* Task prompt *
Repeat the listing exactly as given, omitting every image.

* Data below *
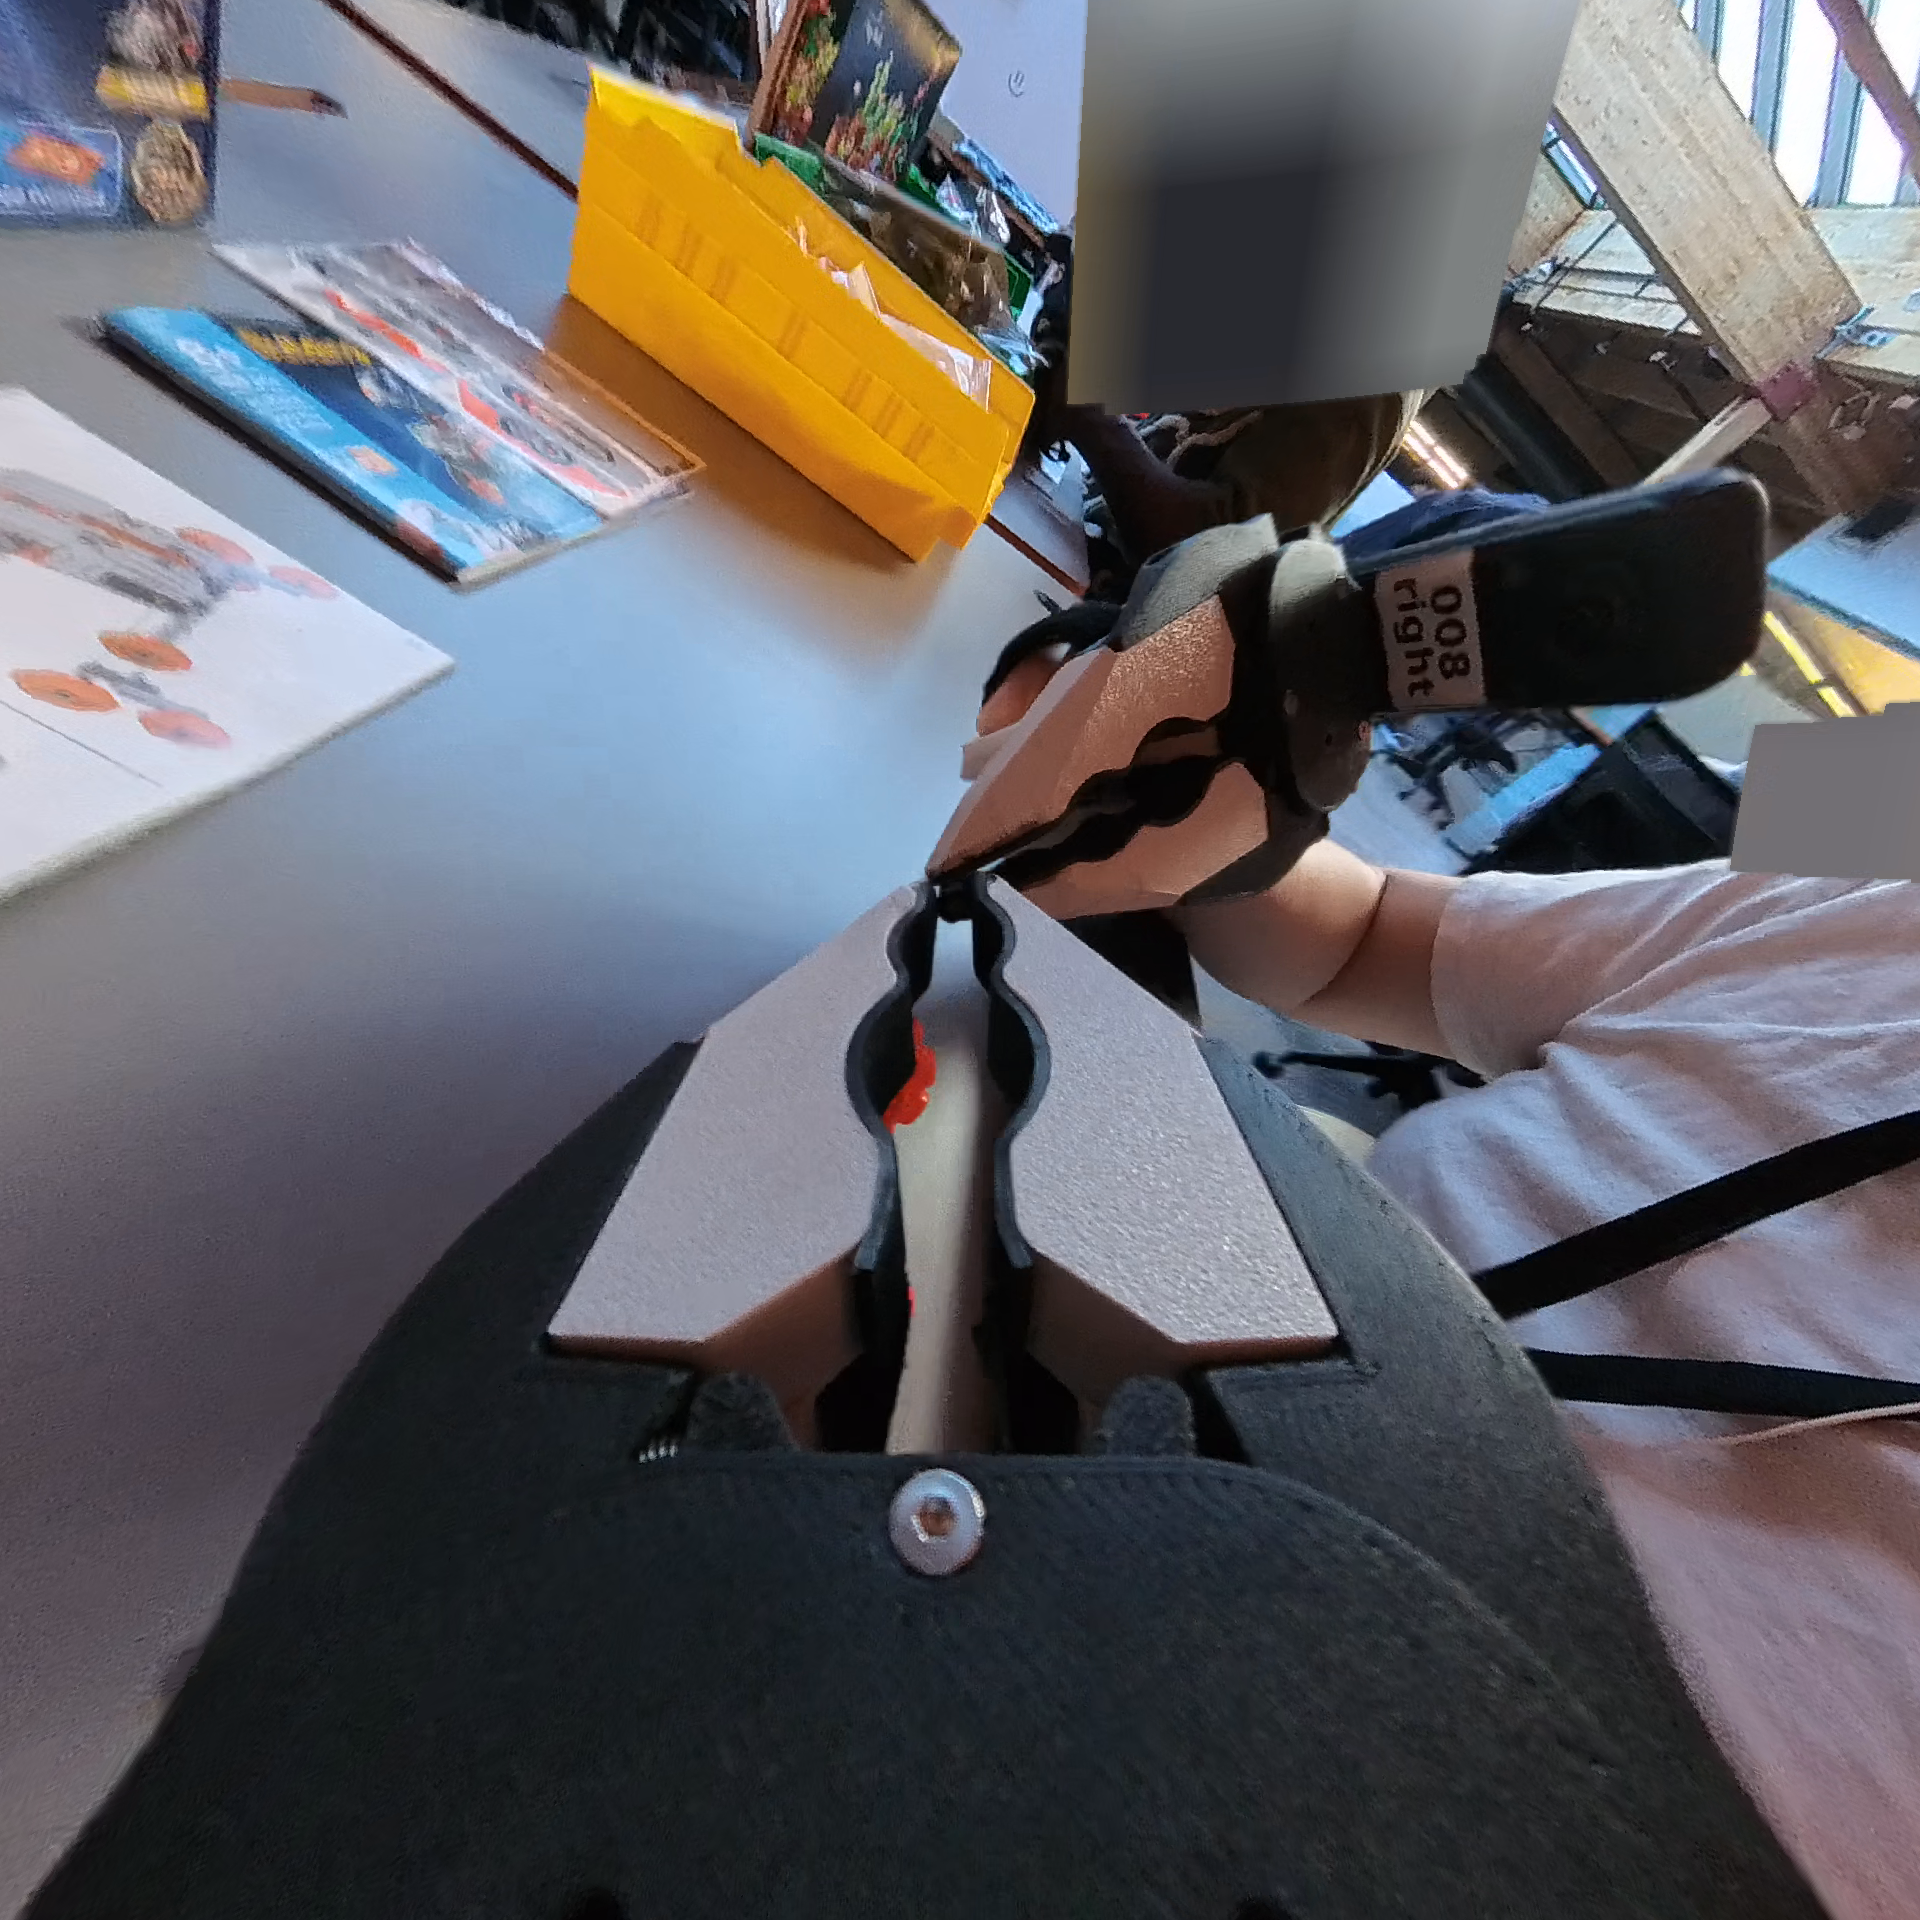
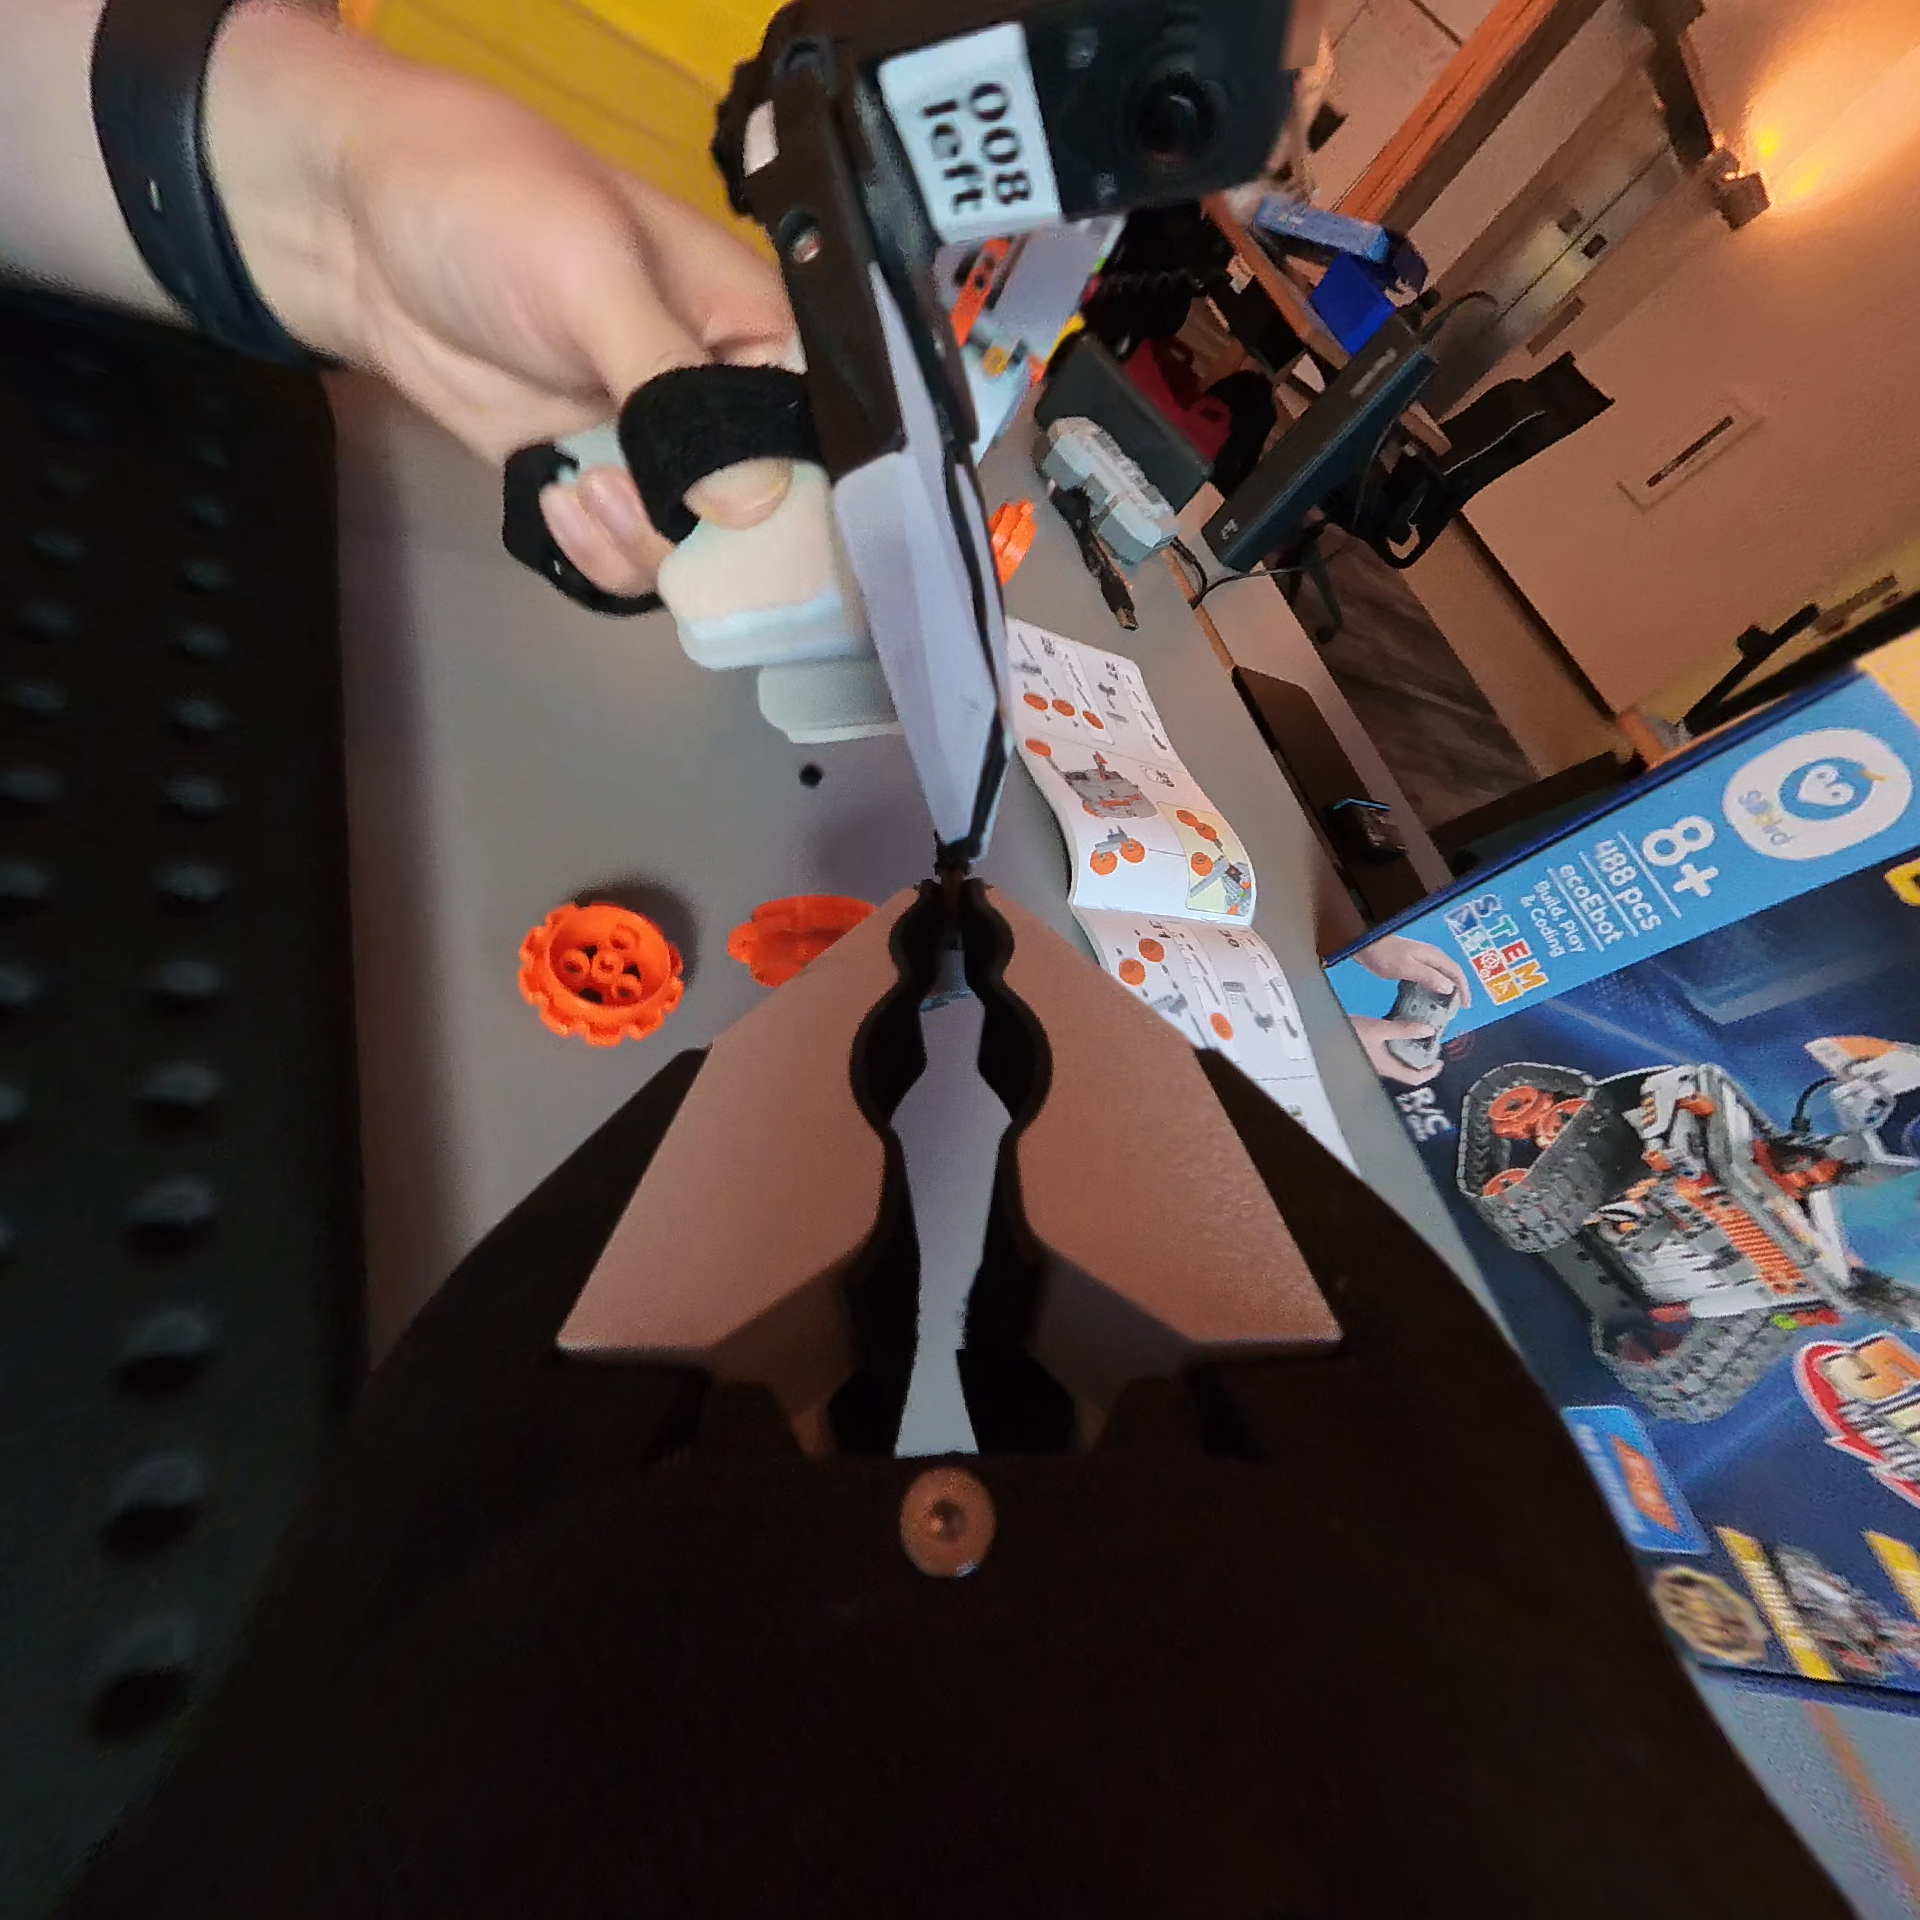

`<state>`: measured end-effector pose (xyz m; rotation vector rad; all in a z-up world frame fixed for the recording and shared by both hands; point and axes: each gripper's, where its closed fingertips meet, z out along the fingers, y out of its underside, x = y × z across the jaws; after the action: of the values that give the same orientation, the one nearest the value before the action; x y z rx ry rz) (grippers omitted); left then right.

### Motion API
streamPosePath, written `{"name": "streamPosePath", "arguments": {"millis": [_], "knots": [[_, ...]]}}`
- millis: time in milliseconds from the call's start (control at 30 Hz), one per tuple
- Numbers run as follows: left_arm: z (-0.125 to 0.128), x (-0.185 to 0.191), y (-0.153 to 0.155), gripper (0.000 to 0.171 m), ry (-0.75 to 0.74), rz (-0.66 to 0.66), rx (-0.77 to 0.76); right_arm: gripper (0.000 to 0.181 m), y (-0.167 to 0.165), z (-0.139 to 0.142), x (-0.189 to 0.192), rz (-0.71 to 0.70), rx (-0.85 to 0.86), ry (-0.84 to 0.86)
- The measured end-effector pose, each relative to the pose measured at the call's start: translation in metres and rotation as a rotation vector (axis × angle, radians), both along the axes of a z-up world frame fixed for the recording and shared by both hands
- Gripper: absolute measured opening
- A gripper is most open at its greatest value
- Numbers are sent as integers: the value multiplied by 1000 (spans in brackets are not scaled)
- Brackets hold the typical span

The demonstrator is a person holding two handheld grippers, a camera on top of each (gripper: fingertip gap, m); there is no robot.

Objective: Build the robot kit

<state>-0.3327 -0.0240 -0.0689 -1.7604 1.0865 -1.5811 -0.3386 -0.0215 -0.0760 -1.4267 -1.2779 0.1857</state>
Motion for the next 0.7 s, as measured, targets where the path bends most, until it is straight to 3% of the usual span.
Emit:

* Answer to the exercise *
`<state>`: measured end-effector pose (xyz m; rotation vector rad; all in a z-up world frame fixed for the recording and shared by both hands; point and axes: each gripper's, where its closed fingertips meet, z out along the fingers, y out of its underside, x = y × z across the jaws; after the action: of the values that give the same orientation, the one nearest the value before the action; x y z rx ry rz) (grippers omitted); left then right.

### Motion API
streamPosePath, written `{"name": "streamPosePath", "arguments": {"millis": [_], "knots": [[_, ...]]}}`
- millis: time in milliseconds from the call's start (control at 30 Hz), one per tuple
- Numbers run as follows: left_arm: z (-0.125 to 0.128), x (-0.185 to 0.191), y (-0.153 to 0.155), gripper (0.000 to 0.171 m), ry (-0.75 to 0.74), rz (-0.66 to 0.66), rx (-0.77 to 0.76); right_arm: gripper (0.000 to 0.181 m), y (-0.167 to 0.165), z (-0.139 to 0.142), x (-0.189 to 0.192), rz (-0.71 to 0.70), rx (-0.85 to 0.86), ry (-0.84 to 0.86)
- The measured end-effector pose, each relative to the pose measured at the call's start: translation in metres and rotation as a rotation vector (axis × angle, radians), both along the axes of a z-up world frame fixed for the recording and shared by both hands
- Gripper: absolute measured opening
- A gripper is most open at its greatest value
- Numbers are sent as integers: the value multiplied by 1000 (spans in brackets are not scaled)
- Brackets hold the typical span

The demonstrator is a person holding two handheld grippers, a camera on top of each (gripper: fingertip gap, m); there is no robot.

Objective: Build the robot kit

<state>-0.3327 -0.0240 -0.0689 -1.7604 1.0865 -1.5811 -0.3386 -0.0215 -0.0760 -1.4267 -1.2779 0.1857</state>
Motion for the next 0.7 s, as measured, targets where the path bends most, until it is straight to 3% of the usual span.
Emit:

With that, the answer is done.